The volume of sales is said to be at an all-time low, with Halifax predicting a 45% drop in mortage approvals for 2008. This has caused problems for house builders: Taylor Wimpey suffered a 50% drop in share prices on 2 July. These difficulties are already having repercussions for the wider economy, as major expenditure on furniture, consumer durables and refurbishment tends to take place when houses change hands.

Higher energy prices are a further factor which is likely to lead to economic downturn. Again, this too is something which it would be easier to weather if LVT was in place. As things are, land values are "sticky downwards" - they do not respond to the reduced rental yields caused by the higher input prices, and instead, sites are liable to just go out of use, which is the usual observation during recession.

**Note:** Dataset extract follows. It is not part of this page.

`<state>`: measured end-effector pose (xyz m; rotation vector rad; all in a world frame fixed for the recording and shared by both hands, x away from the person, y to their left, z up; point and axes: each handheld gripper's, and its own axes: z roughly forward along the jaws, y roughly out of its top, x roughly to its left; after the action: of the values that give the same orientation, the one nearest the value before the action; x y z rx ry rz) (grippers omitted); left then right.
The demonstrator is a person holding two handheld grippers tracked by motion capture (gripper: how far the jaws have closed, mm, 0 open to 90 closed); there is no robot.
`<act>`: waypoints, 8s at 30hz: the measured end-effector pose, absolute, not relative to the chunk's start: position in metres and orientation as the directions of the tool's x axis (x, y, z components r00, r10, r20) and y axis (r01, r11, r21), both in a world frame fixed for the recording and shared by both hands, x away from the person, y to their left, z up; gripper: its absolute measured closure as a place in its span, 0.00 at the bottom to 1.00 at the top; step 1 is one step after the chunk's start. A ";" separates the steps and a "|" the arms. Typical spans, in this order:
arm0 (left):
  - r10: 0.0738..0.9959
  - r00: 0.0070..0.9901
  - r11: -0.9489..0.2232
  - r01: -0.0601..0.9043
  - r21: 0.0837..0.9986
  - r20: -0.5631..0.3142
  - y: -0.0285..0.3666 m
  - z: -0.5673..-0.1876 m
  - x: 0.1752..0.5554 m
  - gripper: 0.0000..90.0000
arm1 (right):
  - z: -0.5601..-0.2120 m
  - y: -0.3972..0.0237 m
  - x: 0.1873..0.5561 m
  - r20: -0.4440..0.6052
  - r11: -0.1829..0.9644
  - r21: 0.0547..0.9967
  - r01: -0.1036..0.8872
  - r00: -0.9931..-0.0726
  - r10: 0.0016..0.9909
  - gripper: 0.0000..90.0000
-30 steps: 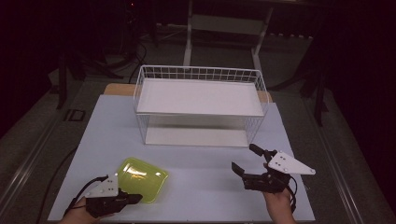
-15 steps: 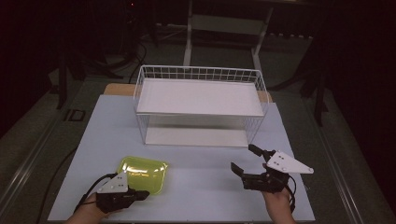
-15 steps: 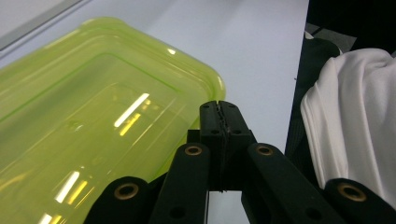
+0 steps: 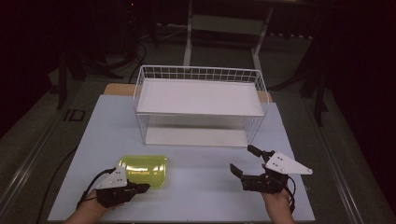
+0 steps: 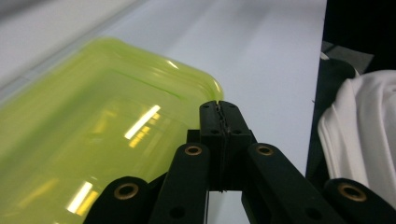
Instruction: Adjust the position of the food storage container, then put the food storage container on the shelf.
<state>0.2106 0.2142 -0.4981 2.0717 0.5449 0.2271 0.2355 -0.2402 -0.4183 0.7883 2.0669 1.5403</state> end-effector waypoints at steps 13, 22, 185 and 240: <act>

Almost nobody apart from LVT advocates is acknowledging that the house price slump is is really a drop in land prices, which makes it impossible to appreciate what is really going on, and, one might hope, to introduce policies - including LVT - which will get the UK out of its problems as quickly as it might, and to prevent a recurrence in the future. Only LVT will break the unhealthy and damaging link between the land market, the banking system and the general economy. But there is no need to be an LVT supporter to realise that the underlying theories provide a better model of the economy than those more generally accepted. Advocates such as Harrison, who predicted the 1991 crash long before it happened, have an excellent record of predicting how the economy will perform.
Read about Harrison's prection of the crash of 2010

There is a range of predictions being give about the eventual size of the fall. It depends on how the Bank of England decides to set interest rates in its attempt to control inflation. Lax control means that inflation will lead to a catch-up; a tight control will result in a larger drop. The key figure to look at is rentals. The primary value of property is its annual rental, since property purchase is in principle the purchase of an income stream. Multiply them by a figure between 4 and 6 gives the realistic range within which selling prices lie.

The spare capacity in the economy means that it would be a good time for the government to spend on infrastructure, if only there was a system of land value taxation in place, as the Campaign advocates. Without such a system, the infrastructure improvements are absorbed into land values and capitalised into land prices. The government gets little back for the money spent, which means that it has is little incentive to improve the UK infrastructure, which is a frequent comment of criticism by people from mainland Europe who have been to Britain.

The sharp drop in selling prices is a useful warning to LVT advocates who believe that it does not matter if assessments are based on annual rental values or selling prices. It is the latter that have been so dramatically affected. Domestic rental values have remained quite stable, in fact they have increased a little in some areas, though that would change if the general economy goes into recession, which is possible.